I’m having serious writers block on the Pink Gorilla Suit story. I know what happens next. I just can’t figure out how to write it properly.


Just because I’m a sadistic you-know-what, I leave y’all with the other story I Writer’s Blocked on. This one I started in December of 2004.

When I get writer’s block, I jolly well get it but good.

Show of paws here: how many people know what a pogonip is?

For the unwary, a pogonip is also called an ice-fog and is basically a thick blanket of winter fog that freezes on contact with anything solid, forming a super-slick rime of ice up to several inches thick.


As penance for my brutal assassination of Santa Claus the year before, the Sheriff had graciously allowed me to be volunteered to play the Jolly Olde Elf at the town Christmas pagent.

The suit was a wonder. Even wearing armour and a gun-belt, I still disappeared in the deep, dark depths. This little problem was solved by the addition of several pillows from the trustee cell and three crumpled editions of the Sunday Dallas Morning News. The boots were actually overshoes, which velcro-ed quite nicely over my ropers, and the issue beard was tossed in favour of something dug up by the Chief Dispatcher (who also did the wardrobe for the town theatre group), said dispatcher promptly glueing the beard to my face with some kind of clear adhesive which she assured me would come off quite easily once the performance was over.

Lying heifer.

Anyhoo, I pulled on the supplied mittens, extracted my 22-year-old-Sheltie from under the Dispatch desk (the ladies in the office had given her a Christmas-themed sweater, put bows on her ears and painted her toenails in sparkly red-and-green hues) and drove my cruiser over to the Fire Department.

The night before, our area of West Texas had received one of the rare pogonip fogs, which had rendered the entire area about as slick as a greased hockey rink.

I didn’t realize how slick everything was, until I wallowed out of the cruiser and slammed the door, which sent the cruiser sliding slowly about a foot left … and into the gutter.


Anyhoo, I rode the brand new pumper truck over to the courthouse, did the “Ho, ho, ho” thing, got my lap wore out, everyone exclaimed over my Sheltie and she suffered herself to have many, many pictures taken with various personages…a generally good day.

After the festivities, I discovered that the guys at the FD had been nice enough to pull my cruiser out of the rain gutter…twice.

I plunked the dog into the side seat, shoehorned myself behind the wheel and was gingerly inching my way home, when…

You guessed it.

The radio went off. Burglary in progress at one of the local churches.

I pull up to the church, and mindful of my experience at the Fire Station, I get out of the cruiser, but I don’t close the door.

Parked in front of the church is a pick-up truck, engine still running. Across the street is a little old gentleman with an absolutely huge mustache, holding a cordless phone and giving me the old hairy eyeball.
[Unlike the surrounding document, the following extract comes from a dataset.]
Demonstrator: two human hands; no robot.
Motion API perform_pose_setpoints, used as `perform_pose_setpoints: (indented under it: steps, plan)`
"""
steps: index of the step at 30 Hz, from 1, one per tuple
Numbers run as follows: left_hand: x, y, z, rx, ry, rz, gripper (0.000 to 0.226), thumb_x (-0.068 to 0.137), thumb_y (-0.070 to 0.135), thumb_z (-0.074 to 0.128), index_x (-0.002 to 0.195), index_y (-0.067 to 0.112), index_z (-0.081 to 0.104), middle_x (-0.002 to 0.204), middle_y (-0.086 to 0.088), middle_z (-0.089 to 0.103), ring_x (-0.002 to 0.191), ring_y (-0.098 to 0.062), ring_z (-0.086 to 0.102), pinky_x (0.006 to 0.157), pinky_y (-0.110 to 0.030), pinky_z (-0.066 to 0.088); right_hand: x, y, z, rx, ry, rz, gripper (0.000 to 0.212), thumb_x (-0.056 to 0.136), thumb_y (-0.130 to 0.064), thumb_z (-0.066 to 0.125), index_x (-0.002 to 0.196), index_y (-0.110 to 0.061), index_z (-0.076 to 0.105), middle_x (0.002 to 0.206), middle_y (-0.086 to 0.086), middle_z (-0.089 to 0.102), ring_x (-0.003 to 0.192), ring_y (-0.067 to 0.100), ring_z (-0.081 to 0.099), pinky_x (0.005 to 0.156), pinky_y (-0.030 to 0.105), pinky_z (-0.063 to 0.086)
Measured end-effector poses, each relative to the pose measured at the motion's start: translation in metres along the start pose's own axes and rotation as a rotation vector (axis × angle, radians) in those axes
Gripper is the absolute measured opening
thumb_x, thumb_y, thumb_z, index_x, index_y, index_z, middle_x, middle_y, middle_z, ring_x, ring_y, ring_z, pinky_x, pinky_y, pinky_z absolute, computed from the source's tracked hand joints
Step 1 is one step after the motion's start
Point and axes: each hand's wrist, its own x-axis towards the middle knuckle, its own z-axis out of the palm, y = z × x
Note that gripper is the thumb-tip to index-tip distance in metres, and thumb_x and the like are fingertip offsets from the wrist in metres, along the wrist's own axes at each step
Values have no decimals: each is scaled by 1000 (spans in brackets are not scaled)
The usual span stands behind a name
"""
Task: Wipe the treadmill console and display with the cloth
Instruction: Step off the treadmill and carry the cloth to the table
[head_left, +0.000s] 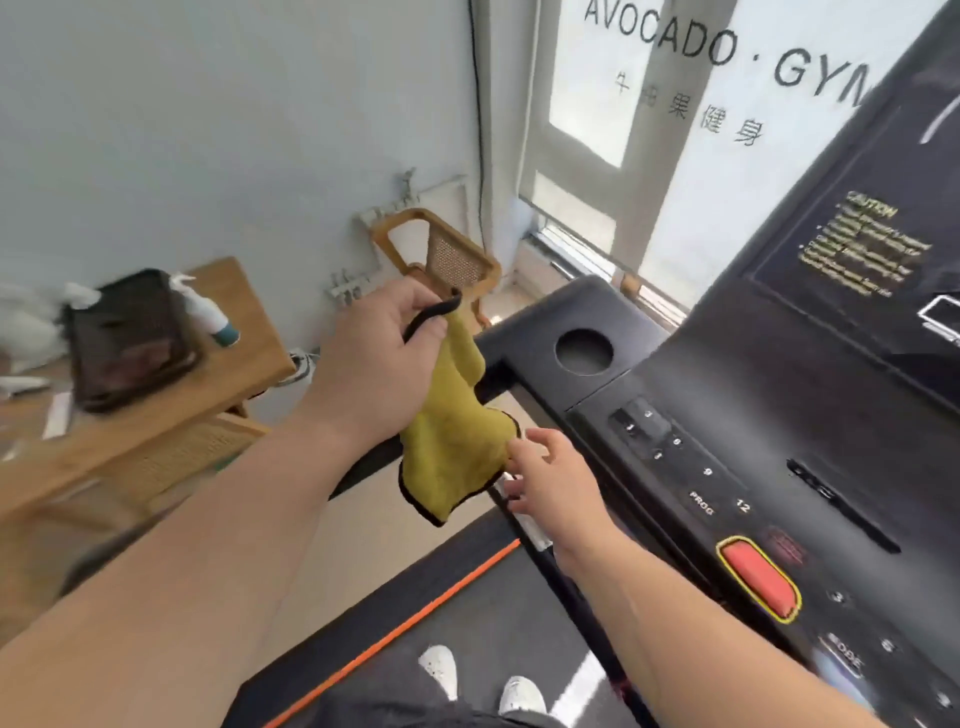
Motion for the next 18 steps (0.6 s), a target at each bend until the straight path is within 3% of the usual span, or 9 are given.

I immediately assume that the gentleman with the phone is most probably the Reporting Party, and I start to waddle across the street to get more information, when I notice that someone is in the act of walking from the front lawn of the church to the pick-up truck, and the person is carrying one of the figurines from the outdoor Nativity scene. This kind of strikes me as odd, so I holler, “Sheriff’s Office, may I have a word with you?”
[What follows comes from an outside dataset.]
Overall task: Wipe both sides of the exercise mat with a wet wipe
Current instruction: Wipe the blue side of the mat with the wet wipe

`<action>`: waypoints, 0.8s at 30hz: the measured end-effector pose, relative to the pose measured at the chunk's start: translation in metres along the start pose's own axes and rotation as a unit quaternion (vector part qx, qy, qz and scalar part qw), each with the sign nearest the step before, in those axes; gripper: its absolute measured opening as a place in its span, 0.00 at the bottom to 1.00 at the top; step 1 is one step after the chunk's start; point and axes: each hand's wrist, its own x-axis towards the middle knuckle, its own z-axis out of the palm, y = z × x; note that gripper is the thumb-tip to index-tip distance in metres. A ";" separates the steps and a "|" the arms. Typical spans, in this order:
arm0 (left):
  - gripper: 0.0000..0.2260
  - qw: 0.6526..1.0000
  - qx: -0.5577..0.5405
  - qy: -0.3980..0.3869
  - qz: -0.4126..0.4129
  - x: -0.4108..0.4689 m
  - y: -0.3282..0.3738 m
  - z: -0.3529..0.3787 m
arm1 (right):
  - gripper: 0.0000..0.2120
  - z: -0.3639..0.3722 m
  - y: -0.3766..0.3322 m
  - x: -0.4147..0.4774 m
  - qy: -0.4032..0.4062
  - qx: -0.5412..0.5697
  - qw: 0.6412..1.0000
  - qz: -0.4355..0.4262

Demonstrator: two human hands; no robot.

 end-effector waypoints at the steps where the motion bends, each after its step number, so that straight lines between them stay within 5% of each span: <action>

The old boy heisting Joseph (or maybe one of the Wise Men – I never was real sure), immediately drops the purloined porcelain and takes off at a high-speed shuffle for the pick-up.

Deciding that I really, really wanted to have a talk with that critter, I also kick into (sorta) high gear for the truck.
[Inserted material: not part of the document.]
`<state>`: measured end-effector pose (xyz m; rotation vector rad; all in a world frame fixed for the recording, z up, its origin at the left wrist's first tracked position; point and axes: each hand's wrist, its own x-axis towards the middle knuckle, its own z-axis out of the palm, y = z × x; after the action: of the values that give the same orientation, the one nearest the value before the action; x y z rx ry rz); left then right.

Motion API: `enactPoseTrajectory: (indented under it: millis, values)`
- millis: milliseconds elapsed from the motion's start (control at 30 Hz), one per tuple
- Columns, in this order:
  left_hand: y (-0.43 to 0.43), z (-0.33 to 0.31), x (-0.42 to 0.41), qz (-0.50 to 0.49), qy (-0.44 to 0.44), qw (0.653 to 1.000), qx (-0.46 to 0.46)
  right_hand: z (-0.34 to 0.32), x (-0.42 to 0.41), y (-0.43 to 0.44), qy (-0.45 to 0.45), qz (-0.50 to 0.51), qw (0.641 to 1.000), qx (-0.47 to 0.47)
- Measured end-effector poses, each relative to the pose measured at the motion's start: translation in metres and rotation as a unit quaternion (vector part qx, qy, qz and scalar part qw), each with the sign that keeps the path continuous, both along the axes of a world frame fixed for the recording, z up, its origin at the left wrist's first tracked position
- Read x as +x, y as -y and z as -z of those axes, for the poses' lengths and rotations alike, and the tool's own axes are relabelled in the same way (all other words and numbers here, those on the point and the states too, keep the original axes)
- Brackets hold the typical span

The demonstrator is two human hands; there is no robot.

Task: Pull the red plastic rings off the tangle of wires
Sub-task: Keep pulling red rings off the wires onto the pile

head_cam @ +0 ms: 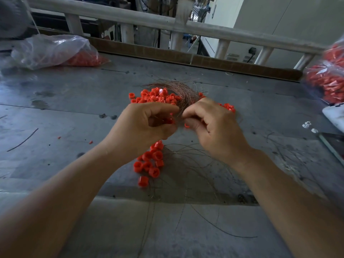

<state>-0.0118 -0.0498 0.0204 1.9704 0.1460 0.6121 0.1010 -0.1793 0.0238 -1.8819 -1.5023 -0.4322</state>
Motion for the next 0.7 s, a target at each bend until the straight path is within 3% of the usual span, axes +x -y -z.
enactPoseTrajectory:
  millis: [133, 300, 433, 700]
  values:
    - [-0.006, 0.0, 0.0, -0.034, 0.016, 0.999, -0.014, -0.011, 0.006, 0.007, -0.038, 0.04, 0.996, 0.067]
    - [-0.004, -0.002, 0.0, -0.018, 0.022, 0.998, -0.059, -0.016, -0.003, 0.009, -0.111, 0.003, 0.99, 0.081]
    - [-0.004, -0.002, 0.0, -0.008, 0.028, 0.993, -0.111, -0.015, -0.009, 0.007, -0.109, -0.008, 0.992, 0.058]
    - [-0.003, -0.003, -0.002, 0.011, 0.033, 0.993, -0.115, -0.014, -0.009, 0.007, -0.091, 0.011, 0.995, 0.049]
He gets there first, snags onto the side mirror, pirouettes a couple of times and goes ass over tin cups onto the street —

— just before my feet abruptly kick out from under me and down I go. God bless the Dallas paper, I couldn’t have been better padded if NASA had given it a try. I roll over and start pushing myself to my feet, when the critter rights himself, glances over at me and starts a high-speed slide/crawl to the curb.

Once on the chapel yard, he finds (somewhat) better traction and abruptly takes off at a dead sprint, me breathing down his neck. At the corner, he pulls a sneaky. Since he hasn’t slowed, I figure we’re for a full sprint down the block, but he puts out an arm, grabs the guy-line for the telephone pole and makes an abrupt right turn. While this is, indeed, a good move, unfortunately it dumps him on his fourth point of contact and the critter slides a good 10 yards down the street.

Not having benefit of the guy-line, I turn right much like a battleship under full steam: I use the entire street and most of the yard across the street just to change direction…

And there it ends for now.


Writers block.


LawDog's Word of the Day: "Defenestration"
Will someone explain to me why "Shoot, Shovel, and Shut-up" isn't part of the Judicial System?

4 thoughts on “Writers block, part 2.”

  1. Ok Lawdog, are you trying to tell us that not all of your stories are based in fact?

    I am ashamed of you…


  2. Nope, but transferring fact to digital media doesn’t always flow as smoothly as one might hope.

  3. Lawdog, I’d be happy to take a shot at finishing the story if you’d only tell me what happened, I’m willing to work for my chuckles after all. This one AND the pink gorilla suit one. Heck, you could even get em posted up at LST if you like….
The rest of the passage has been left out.